Auch is at 40 km, Toulouse at 80 km and Tarbes at 60 km from Saint-Blancard.

Hydrography 
The Arrats runs in the west of the commune.

South of the village is a small lake for the farmers.

There is a  privately owned  watermill. To the southeast lies a 6 km long reservoir with a surface area of 263 hectares, Lac de la Gimone. The lake forms the border between Gers and Haute-Garonne. It was created by the placement of a dam on the river Gimone. The commune has a system of streams and small lakes that serve the agriculture.

History

Politics 
The office of nine communes united under the name Les Hautes Vallees, is located in the village.

Population

The inhabitants are called Saint Blancardais.

Services
With a small shop, the village is still self-supporting. At the store is a gas depot. There is a hairdresser and a post office in Saint-Blancard. The municipality encourages the middle class by counting low rents for buildings. In a former convent school is now a hotel / pub / restaurant next to the town hall. There is a school. There are Bed & Breakfast and there are cottages. There is a football field. In the village is radio Coteaux, 97.7 and 104.5 FM located . At the lake is a nautical center. There is a swimming facility. There is a field for motorized paragliding.

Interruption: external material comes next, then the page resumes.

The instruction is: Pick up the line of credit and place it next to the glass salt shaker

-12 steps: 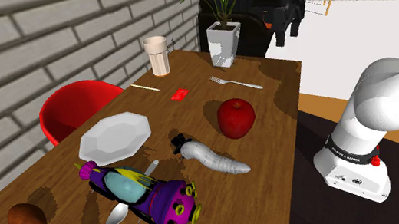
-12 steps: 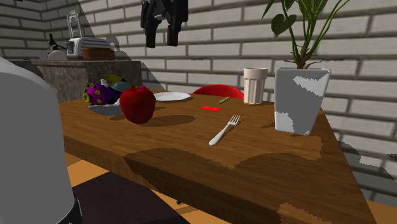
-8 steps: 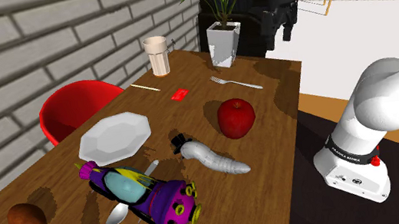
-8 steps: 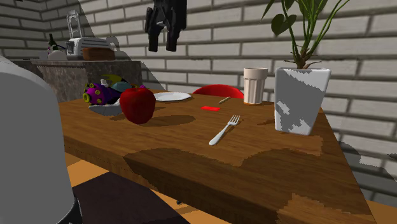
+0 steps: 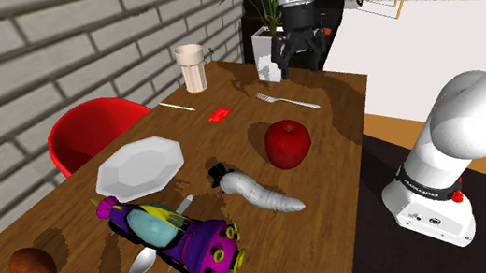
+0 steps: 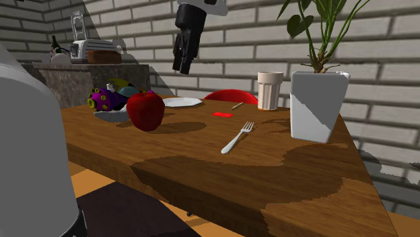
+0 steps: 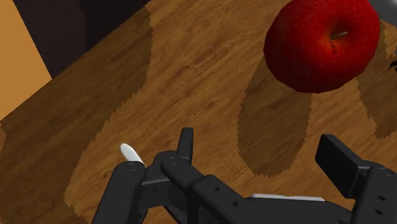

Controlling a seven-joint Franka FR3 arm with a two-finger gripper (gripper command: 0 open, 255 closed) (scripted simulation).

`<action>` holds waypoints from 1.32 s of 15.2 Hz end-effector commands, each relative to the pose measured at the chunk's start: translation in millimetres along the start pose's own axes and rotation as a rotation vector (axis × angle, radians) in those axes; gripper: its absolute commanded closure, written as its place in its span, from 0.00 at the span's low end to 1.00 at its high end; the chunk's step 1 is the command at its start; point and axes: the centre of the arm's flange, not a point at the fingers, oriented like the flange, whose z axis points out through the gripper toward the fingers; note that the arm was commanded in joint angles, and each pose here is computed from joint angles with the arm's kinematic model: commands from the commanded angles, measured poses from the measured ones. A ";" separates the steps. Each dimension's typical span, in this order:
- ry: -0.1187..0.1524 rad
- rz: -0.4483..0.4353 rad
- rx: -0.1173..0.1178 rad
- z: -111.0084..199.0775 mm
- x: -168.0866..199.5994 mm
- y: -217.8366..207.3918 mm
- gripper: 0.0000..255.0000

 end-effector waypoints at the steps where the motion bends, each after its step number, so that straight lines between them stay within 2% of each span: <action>1: -0.024 0.069 0.026 8.0 17.6 -15.7 0.00; 11: -0.139 0.397 0.148 52.1 122.0 -78.6 0.00; 20: -0.241 0.691 0.257 97.5 225.0 -109.3 0.00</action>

The village has a rehabilitation center. There are also homes for rehabilitation treatment.

Sites of interest 

The most striking building in town is the castle. The 15th-century church Saint-Pancrare is built next to the castle. At the junktion  west of the castle is a monument to a former Count Armand who was also mayor of the village. In a pasture north of the castle stand on a hill, the remains of the windmill (moulin à vent fr) from Saint-Blancard. That place is called Chez Baptiste. In front of the castle is a monument to the fallen, a cross and a statue of Mary. Between these statues is a boules alley with lights located.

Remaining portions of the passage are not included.